Both of these objections are flawed, insofar as they overlook the vital distinction between “human life” and “the life of a new human being.” This distinction is carefully explicated by Dr. Dianne N. Irving, M.A., Ph.D., a former career-appointed bench research biologist/biochemist, NCI, NIH; philosopher and medical ethicist, in her online article, When Do Human Beings Begin? “Scientific” Myths and Scientific Facts:

[T]here is a radical difference, scientifically, between parts of a human being that only possess “human life” and a human embryo or human fetus that is an actual “human being.” Abortion is the destruction of a human being. Destroying a human sperm or a human oocyte would not constitute abortion, since neither are human beings. The issue is not when does human life begin, but rather when does the life of every human being begin. A human kidney or liver, a human skin cell, a sperm or an oocyte all possess human life, but they are not human beings — they are only parts of a human being. If a single sperm or a single oocyte were implanted into a woman’s uterus, they would not grow; they would simply disintegrate.

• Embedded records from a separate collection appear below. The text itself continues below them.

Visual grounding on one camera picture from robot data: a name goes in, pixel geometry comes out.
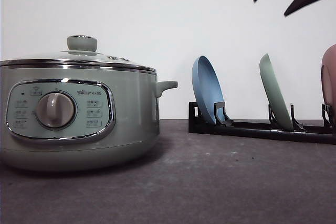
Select green plate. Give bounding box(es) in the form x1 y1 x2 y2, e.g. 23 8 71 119
259 54 293 131

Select glass steamer lid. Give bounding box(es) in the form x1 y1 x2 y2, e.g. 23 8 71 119
0 35 157 72

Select pink plate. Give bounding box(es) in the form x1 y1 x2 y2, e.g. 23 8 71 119
321 44 336 127

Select blue plate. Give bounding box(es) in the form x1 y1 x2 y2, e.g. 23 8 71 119
192 56 225 123

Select black plate rack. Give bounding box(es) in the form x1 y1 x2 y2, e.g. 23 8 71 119
188 102 336 144

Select green electric steamer pot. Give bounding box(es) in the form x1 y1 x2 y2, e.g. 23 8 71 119
0 59 178 172

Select grey table mat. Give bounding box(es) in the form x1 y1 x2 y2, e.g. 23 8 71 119
0 119 336 224

Indeed, there is a very high degree of agreement among embryologists that fertilization normally marks the beginning of the human being as an individual organism, and that the sperm and oocyte (unfertilized egg, in popular parlance) which exist prior to that point are human cells, but not human organisms. The following selection of statements from embryology textbooks should suffice to refute the pro-choice canard that “life is a smooth, unbroken continuum”:

Human development begins at fertilization, the process during which a male gamete or sperm … unites with a female gamete or oocyte … to form a single cell [embryo]. This highly specialized, totipotent cell marks the beginning of each of us as a unique individual. (p. 18) … The usual site of fertilization is the ampulla of the uterine tube [fallopian tube], its longest and widest part. If the oocyte is not fertilized here, it slowly passes along the tube to the uterus, where it degenerates and is resorbed. Although fertilization may occur in other parts of the tube, it does not occur in the uterus. … The embryo’s chromosomes sex is determined at fertilization by the kind of sperm (X or Y) that fertilizes the ovum; hence it is the father rather than the mother whose gamete determines the sex of the embryo.” [Keith Moore and T.V.N. Persaud, The Developing Human: Clinically Oriented Embryology (6th ed. only) (Philadelphia: W.B. Saunders Company, 1998), p. 37].

Human pregnancy begins with the fusion of an egg and a sperm. (p. 3); … finally, the fertilized egg, now properly called an embryo, must make its way into the uterus (p. 3); … The sex of the future embryo is determined by the chromosomal complement of the spermatozoon … Through the mingling of maternal and paternal chromosomes, the [embryo] is a genetically unique product of chromosomal reassortment …” [Bruce M. Carlson, Human Embryology and Developmental Biology (St. Louis, MO: Mosby, 1994 ), p. 31; ibid, Carlson 1999, pp., 2, 23, 27, 32].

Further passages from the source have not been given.